Сильвия опустила голову и посмотрела на свои ноги. Она вдруг поняла, в какое глупое положение попала. Джим смотрел на нее – его, похоже, сильно развезло.

–  Я думала… – начала Сильвия. – Я думала, что, может, он мне расскажет.

–  Расскажет вам что?

–  Кто я такая, – тихо произнесла Сильвия.

Оба замолчали, и Джиму показалось, что это молчание тяжелым грузом давит на его плечи. Надо было хоть что-то сказать, он это понимал, но слова, пришедшие ему в голову, казались неподходящими. Но потом эти слова выплыли на поверхность его помутневшего сознания и буквально сорвались с его губ, как неловкие малыши со шведской стенки.

– А может, он уже умер, – ляпнул он и тут же мысленно послал самому себе проклятие.

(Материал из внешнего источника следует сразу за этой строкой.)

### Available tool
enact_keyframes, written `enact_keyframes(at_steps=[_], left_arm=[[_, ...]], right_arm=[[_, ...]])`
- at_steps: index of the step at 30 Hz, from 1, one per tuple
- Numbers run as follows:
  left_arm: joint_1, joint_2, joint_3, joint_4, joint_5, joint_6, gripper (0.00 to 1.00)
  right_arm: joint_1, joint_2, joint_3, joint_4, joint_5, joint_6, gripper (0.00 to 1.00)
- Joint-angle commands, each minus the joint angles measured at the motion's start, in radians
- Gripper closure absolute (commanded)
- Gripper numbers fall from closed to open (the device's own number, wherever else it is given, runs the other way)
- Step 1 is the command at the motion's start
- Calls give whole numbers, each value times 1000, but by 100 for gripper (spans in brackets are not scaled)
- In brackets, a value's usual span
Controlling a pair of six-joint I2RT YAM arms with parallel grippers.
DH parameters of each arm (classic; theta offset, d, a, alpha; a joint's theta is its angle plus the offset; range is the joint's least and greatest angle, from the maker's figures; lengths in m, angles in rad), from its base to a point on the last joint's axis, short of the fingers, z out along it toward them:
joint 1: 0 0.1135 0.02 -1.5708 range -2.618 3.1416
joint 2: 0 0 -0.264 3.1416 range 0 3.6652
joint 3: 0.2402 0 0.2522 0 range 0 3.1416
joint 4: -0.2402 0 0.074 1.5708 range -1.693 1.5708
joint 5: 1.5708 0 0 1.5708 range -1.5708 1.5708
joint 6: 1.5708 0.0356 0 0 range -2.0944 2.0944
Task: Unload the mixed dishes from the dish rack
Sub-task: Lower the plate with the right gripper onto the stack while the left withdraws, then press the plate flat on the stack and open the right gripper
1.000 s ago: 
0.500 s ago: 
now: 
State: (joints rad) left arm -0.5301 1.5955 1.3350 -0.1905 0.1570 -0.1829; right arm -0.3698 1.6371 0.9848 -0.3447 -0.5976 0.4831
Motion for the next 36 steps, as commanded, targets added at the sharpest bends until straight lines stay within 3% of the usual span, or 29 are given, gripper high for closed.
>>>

Сильвия пристально посмотрела на него.

–  Возможно, – сказала она. – Удачная мысль; спасибо, что подсказали.

–  Да нет, я не о том, – забормотал он, стараясь хоть как-то загладить неловкость. – Даже если он жив, то он, этот брат вашего дедушки, навряд ли скажет вам, кто вы есть. Никто вам этого не скажет. Только вы сама можете выяснить это.

–  Да? – удивленно произнесла Сильвия. – Позвольте спросить, где вы это вычитали?

–  Не знаю, – невнятно, заплетающимся языком произнес он. – Что-то такое о проблемах…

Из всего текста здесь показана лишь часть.